## What is required
Output all of the material beneath this line exactly as it is.
---+---
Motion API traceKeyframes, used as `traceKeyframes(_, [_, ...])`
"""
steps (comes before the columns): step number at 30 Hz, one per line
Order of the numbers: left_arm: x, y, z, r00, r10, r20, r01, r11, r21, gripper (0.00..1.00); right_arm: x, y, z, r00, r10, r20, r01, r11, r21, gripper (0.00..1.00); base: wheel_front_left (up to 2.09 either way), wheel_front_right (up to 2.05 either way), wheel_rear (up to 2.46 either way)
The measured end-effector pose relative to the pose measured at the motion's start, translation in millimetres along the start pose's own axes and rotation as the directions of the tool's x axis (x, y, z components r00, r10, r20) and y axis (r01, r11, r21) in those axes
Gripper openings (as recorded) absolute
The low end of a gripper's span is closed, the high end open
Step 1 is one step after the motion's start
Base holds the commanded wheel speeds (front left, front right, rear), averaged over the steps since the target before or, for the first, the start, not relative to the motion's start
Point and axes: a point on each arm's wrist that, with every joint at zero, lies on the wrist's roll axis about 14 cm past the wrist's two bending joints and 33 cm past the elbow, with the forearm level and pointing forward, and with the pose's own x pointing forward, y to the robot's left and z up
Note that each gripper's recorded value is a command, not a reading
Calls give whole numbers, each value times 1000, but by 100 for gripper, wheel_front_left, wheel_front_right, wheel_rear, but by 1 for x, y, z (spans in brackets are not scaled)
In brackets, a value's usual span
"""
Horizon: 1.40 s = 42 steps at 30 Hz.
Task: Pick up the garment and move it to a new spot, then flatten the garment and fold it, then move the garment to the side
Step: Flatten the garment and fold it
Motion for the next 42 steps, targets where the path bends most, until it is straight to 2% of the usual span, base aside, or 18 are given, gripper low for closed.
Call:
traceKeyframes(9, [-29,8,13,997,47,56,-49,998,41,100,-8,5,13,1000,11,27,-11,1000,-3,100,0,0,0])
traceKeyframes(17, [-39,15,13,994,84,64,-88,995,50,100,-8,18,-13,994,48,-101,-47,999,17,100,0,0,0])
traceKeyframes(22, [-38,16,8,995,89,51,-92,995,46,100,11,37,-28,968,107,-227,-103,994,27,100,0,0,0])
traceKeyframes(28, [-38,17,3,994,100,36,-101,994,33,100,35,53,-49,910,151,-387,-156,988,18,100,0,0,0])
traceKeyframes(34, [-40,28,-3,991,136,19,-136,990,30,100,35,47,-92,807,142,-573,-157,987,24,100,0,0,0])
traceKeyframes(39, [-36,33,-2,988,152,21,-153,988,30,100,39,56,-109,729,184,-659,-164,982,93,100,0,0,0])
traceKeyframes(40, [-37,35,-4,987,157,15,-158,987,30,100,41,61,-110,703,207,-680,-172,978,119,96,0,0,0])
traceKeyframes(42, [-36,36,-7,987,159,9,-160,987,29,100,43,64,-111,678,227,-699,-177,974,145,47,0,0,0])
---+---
## Result
Motion API traceKeyframes, used as `traceKeyframes(_, [_, ...])`
"""
steps (comes before the columns): step number at 30 Hz, one per line
Order of the numbers: left_arm: x, y, z, r00, r10, r20, r01, r11, r21, gripper (0.00..1.00); right_arm: x, y, z, r00, r10, r20, r01, r11, r21, gripper (0.00..1.00); base: wheel_front_left (up to 2.09 either way), wheel_front_right (up to 2.05 either way), wheel_rear (up to 2.46 either way)
The measured end-effector pose relative to the pose measured at the motion's start, translation in millimetres along the start pose's own axes and rotation as the directions of the tool's x axis (x, y, z components r00, r10, r20) and y axis (r01, r11, r21) in those axes
Gripper openings (as recorded) absolute
The low end of a gripper's span is closed, the high end open
Step 1 is one step after the motion's start
Base holds the commanded wheel speeds (front left, front right, rear), averaged over the steps since the target before or, for the first, the start, not relative to the motion's start
Point and axes: a point on each arm's wrist that, with every joint at zero, lies on the wrist's roll axis about 14 cm past the wrist's two bending joints and 33 cm past the elbow, with the forearm level and pointing forward, and with the pose's own x pointing forward, y to the robot's left and z up
Note that each gripper's recorded value is a command, not a reading
Calls give whole numbers, each value times 1000, but by 100 for gripper, wheel_front_left, wheel_front_right, wheel_rear, but by 1 for x, y, z (spans in brackets are not scaled)
In brackets, a value's usual span
"""
Horizon: 1.40 s = 42 steps at 30 Hz.
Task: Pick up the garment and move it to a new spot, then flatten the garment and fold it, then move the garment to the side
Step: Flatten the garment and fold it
Motion for the next 42 steps, targets where the path bends most, until it is straight to 2% of the usual span, base aside, or 18 are given, gripper low for closed.
Call:
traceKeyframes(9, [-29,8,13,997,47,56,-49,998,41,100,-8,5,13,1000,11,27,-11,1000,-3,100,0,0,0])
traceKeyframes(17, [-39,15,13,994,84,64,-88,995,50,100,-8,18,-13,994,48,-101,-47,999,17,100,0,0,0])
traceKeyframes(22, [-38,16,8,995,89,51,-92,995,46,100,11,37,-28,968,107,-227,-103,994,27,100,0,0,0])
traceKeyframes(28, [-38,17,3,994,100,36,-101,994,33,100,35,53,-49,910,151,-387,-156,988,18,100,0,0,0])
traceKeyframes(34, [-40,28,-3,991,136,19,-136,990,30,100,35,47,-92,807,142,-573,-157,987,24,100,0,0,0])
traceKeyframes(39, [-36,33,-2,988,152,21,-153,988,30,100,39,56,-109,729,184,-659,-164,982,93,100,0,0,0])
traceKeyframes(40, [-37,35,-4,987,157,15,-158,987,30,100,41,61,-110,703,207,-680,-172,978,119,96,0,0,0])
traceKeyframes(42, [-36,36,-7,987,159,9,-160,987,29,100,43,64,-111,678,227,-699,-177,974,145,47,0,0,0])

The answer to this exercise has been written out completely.